## The problem
Only the lines from the one with "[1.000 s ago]" through the end of the material below belong in the reply; transcribe them exactly.

## Dataset extract
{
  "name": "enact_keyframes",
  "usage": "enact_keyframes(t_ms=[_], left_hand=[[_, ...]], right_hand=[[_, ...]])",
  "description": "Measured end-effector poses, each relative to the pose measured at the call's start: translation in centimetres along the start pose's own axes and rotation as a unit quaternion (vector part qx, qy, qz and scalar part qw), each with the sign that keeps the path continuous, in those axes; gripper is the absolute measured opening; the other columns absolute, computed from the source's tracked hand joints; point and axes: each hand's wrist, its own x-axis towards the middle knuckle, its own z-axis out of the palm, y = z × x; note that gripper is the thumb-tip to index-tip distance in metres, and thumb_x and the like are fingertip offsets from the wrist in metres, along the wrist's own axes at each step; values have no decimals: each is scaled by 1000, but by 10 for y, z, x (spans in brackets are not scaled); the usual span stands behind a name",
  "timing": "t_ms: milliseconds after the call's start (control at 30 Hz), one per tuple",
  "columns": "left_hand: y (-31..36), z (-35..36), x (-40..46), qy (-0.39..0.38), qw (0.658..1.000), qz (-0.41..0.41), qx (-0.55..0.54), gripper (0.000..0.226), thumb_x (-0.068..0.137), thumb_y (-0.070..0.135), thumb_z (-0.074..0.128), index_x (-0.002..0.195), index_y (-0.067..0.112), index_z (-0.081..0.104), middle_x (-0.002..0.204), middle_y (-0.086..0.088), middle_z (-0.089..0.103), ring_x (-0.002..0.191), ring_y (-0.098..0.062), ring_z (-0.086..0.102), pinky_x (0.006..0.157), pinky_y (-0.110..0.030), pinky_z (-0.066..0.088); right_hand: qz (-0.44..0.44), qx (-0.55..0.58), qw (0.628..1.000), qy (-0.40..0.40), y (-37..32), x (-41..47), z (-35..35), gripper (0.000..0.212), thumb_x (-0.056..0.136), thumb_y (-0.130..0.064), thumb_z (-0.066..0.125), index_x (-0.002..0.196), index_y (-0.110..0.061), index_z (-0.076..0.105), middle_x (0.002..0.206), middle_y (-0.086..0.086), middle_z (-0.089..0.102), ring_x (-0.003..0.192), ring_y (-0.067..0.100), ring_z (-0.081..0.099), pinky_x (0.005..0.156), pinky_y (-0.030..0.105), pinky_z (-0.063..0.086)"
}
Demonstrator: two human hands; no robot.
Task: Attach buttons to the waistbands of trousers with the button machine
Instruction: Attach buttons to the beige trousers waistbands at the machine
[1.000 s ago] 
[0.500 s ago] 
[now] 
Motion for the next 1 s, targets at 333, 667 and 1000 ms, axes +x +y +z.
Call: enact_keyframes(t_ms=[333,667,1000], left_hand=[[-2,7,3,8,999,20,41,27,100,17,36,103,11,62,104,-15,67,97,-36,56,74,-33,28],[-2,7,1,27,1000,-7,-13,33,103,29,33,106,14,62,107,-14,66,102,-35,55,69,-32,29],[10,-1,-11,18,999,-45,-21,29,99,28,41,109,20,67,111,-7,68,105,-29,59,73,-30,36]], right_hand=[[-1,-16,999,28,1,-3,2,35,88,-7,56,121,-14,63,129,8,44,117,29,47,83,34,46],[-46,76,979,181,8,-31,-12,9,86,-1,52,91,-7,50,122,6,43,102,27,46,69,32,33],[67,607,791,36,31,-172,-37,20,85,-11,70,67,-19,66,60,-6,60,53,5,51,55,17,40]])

## Answer to the exercise
[1.000 s ago] 
[0.500 s ago] 
[now] 
Motion for the next 1 s, targets at 333, 667 and 1000 ms, axes +x +y +z.
Call: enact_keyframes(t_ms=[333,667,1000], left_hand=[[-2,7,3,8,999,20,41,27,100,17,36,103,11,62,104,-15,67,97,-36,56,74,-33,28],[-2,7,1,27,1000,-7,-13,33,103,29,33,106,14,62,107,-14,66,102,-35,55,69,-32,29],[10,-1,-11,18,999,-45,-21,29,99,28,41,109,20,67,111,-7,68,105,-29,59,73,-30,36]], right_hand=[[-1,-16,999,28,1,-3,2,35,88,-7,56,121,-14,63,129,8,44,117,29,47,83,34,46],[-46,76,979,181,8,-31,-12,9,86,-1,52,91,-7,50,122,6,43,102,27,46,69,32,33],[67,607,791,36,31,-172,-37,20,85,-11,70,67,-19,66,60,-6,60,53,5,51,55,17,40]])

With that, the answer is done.